(Extracted records)
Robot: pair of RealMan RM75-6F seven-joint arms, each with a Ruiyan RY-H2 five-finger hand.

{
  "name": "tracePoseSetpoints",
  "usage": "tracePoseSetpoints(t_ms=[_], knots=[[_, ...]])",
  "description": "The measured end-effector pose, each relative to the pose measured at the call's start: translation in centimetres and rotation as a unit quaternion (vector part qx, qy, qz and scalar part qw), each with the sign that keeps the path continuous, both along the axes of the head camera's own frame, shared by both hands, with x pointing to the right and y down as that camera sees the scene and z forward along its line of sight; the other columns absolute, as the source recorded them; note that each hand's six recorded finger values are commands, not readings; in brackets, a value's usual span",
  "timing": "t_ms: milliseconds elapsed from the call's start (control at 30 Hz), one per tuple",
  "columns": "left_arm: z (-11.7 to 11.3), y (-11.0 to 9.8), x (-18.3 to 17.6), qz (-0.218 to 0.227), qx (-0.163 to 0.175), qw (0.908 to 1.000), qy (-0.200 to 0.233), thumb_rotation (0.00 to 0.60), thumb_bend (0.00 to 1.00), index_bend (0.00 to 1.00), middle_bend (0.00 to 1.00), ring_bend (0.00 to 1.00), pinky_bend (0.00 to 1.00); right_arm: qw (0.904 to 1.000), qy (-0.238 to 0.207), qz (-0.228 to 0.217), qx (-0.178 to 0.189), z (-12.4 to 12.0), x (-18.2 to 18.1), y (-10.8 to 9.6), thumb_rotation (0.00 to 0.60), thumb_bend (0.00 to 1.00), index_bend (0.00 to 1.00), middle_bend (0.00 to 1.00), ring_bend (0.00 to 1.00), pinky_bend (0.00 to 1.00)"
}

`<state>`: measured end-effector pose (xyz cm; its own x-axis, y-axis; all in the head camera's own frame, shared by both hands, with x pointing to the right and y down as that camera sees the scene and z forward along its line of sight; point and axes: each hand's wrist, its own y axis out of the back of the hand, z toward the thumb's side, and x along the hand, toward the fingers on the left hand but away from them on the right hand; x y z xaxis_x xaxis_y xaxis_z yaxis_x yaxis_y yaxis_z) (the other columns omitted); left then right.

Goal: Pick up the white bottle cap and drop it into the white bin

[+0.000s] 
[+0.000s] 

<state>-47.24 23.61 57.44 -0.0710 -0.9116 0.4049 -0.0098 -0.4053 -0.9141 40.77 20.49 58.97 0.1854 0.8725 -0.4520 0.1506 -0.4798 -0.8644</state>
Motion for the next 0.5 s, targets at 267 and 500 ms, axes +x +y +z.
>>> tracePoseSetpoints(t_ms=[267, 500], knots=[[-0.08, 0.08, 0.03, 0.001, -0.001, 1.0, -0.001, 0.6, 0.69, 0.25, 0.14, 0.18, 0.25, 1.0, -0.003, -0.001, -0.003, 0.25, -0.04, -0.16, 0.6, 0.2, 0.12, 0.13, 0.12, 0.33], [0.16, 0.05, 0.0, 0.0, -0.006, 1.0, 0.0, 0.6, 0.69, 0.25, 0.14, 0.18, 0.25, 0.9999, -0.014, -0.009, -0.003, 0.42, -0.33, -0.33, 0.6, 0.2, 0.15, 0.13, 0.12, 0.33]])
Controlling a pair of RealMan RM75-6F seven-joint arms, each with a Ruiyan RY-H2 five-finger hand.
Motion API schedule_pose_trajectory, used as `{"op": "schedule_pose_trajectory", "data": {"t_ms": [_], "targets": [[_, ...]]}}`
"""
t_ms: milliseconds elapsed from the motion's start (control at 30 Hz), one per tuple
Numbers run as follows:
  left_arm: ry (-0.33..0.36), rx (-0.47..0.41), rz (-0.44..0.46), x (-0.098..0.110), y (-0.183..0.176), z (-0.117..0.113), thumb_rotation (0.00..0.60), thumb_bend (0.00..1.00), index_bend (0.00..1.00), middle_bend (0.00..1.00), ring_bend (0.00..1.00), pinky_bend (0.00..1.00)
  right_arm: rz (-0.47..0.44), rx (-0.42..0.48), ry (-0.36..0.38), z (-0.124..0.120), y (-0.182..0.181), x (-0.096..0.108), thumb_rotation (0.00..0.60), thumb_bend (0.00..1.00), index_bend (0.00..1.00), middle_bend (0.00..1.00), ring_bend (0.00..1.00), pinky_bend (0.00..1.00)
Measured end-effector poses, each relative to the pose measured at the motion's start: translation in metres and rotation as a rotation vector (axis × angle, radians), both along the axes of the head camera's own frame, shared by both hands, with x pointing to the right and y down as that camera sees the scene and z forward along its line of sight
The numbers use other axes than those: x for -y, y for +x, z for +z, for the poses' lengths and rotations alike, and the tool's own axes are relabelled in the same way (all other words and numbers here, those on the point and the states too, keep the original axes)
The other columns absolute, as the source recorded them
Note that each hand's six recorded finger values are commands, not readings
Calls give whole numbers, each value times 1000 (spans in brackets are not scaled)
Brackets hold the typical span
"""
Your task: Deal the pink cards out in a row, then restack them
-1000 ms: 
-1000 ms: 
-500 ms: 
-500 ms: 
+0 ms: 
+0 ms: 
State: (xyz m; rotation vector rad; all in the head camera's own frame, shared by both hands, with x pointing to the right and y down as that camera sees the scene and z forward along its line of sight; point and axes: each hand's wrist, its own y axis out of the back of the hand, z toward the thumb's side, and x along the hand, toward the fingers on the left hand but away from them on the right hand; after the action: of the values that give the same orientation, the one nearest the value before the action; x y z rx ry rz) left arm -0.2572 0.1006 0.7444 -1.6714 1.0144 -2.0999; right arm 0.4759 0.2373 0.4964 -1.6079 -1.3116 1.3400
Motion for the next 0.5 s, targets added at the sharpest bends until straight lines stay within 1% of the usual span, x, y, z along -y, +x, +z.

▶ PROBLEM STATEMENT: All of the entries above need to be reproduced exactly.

▶ EXERCISE RESULT:
Robot: pair of RealMan RM75-6F seven-joint arms, each with a Ruiyan RY-H2 five-finger hand.

{
  "name": "tracePoseSetpoints",
  "usage": "tracePoseSetpoints(t_ms=[_], knots=[[_, ...]])",
  "description": "The measured end-effector pose, each relative to the pose measured at the call's start: translation in centimetres and rotation as a unit quaternion (vector part qx, qy, qz and scalar part qw), each with the sign that keeps the path continuous, both along the axes of the head camera's own frame, shared by both hands, with x pointing to the right and y down as that camera sees the scene and z forward along its line of sight; the other columns absolute, as the source recorded them; note that each hand's six recorded finger values are commands, not readings; in brackets, a value's usual span",
  "timing": "t_ms: milliseconds elapsed from the call's start (control at 30 Hz), one per tuple",
  "columns": "left_arm: z (-11.7 to 11.3), y (-11.0 to 9.8), x (-18.3 to 17.6), qz (-0.218 to 0.227), qx (-0.163 to 0.175), qw (0.908 to 1.000), qy (-0.200 to 0.233), thumb_rotation (0.00 to 0.60), thumb_bend (0.00 to 1.00), index_bend (0.00 to 1.00), middle_bend (0.00 to 1.00), ring_bend (0.00 to 1.00), pinky_bend (0.00 to 1.00); right_arm: qw (0.904 to 1.000), qy (-0.238 to 0.207), qz (-0.228 to 0.217), qx (-0.178 to 0.189), z (-12.4 to 12.0), x (-18.2 to 18.1), y (-10.8 to 9.6), thumb_rotation (0.00 to 0.60), thumb_bend (0.00 to 1.00), index_bend (0.00 to 1.00), middle_bend (0.00 to 1.00), ring_bend (0.00 to 1.00), pinky_bend (0.00 to 1.00)"
}

`<state>`: measured end-effector pose (xyz cm; its own x-axis, y-axis; all in the head camera's own frame, shared by both hands, with x pointing to the right and y down as that camera sees the scene and z forward along its line of sight; point and axes: each hand's wrist, its own y axis out of the back of the hand, z toward the thumb's side, and x along the hand, toward the fingers on the left hand but away from them on the right hand; x y z xaxis_x xaxis_y xaxis_z yaxis_x yaxis_y yaxis_z) (the other columns omitted); left then right.

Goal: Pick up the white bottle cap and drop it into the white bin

[+0.000s] 
[+0.000s] 

<state>-47.24 23.61 57.44 -0.0710 -0.9116 0.4049 -0.0098 -0.4053 -0.9141 40.77 20.49 58.97 0.1854 0.8725 -0.4520 0.1506 -0.4798 -0.8644</state>
Motion for the next 0.5 s, targets at 267 and 500 ms, axes +x +y +z.
>>> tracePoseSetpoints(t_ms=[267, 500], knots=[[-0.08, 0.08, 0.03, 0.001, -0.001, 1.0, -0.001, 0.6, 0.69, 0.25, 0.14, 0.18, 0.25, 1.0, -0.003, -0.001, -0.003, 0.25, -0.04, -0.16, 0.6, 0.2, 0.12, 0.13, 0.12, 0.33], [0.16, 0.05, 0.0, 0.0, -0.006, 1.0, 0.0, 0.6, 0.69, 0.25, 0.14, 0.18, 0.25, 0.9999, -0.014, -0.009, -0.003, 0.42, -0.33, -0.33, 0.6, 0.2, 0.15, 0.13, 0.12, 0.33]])
Controlling a pair of RealMan RM75-6F seven-joint arms, each with a Ruiyan RY-H2 five-finger hand.
Motion API schedule_pose_trajectory, used as `{"op": "schedule_pose_trajectory", "data": {"t_ms": [_], "targets": [[_, ...]]}}`
"""
t_ms: milliseconds elapsed from the motion's start (control at 30 Hz), one per tuple
Numbers run as follows:
  left_arm: ry (-0.33..0.36), rx (-0.47..0.41), rz (-0.44..0.46), x (-0.098..0.110), y (-0.183..0.176), z (-0.117..0.113), thumb_rotation (0.00..0.60), thumb_bend (0.00..1.00), index_bend (0.00..1.00), middle_bend (0.00..1.00), ring_bend (0.00..1.00), pinky_bend (0.00..1.00)
  right_arm: rz (-0.47..0.44), rx (-0.42..0.48), ry (-0.36..0.38), z (-0.124..0.120), y (-0.182..0.181), x (-0.096..0.108), thumb_rotation (0.00..0.60), thumb_bend (0.00..1.00), index_bend (0.00..1.00), middle_bend (0.00..1.00), ring_bend (0.00..1.00), pinky_bend (0.00..1.00)
Measured end-effector poses, each relative to the pose measured at the motion's start: translation in metres and rotation as a rotation vector (axis × angle, radians), both along the axes of the head camera's own frame, shared by both hands, with x pointing to the right and y down as that camera sees the scene and z forward along its line of sight
The numbers use other axes than those: x for -y, y for +x, z for +z, for the poses' lengths and rotations alike, and the tool's own axes are relabelled in the same way (all other words and numbers here, those on the point and the states too, keep the original axes)
The other columns absolute, as the source recorded them
Note that each hand's six recorded finger values are commands, not readings
Calls give whole numbers, each value times 1000 (spans in brackets are not scaled)
Brackets hold the typical span
"""
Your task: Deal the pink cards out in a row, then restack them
-1000 ms: 
-1000 ms: 
-500 ms: 
-500 ms: 
+0 ms: 
+0 ms: 
State: (xyz m; rotation vector rad; all in the head camera's own frame, shared by both hands, with x pointing to the right and y down as that camera sees the scene and z forward along its line of sight; point and axes: each hand's wrist, its own y axis out of the back of the hand, z toward the thumb's side, and x along the hand, toward the fingers on the left hand but away from them on the right hand; after the action: of the values that give the same orientation, the one nearest the value before the action; x y z rx ry rz) left arm -0.2572 0.1006 0.7444 -1.6714 1.0144 -2.0999; right arm 0.4759 0.2373 0.4964 -1.6079 -1.3116 1.3400
Motion for the next 0.5 s, targets added at the sharpest bends until straight lines stay within 1% of the usual span, x, y, z along -y, +x, +z.

The required output has now been supplied.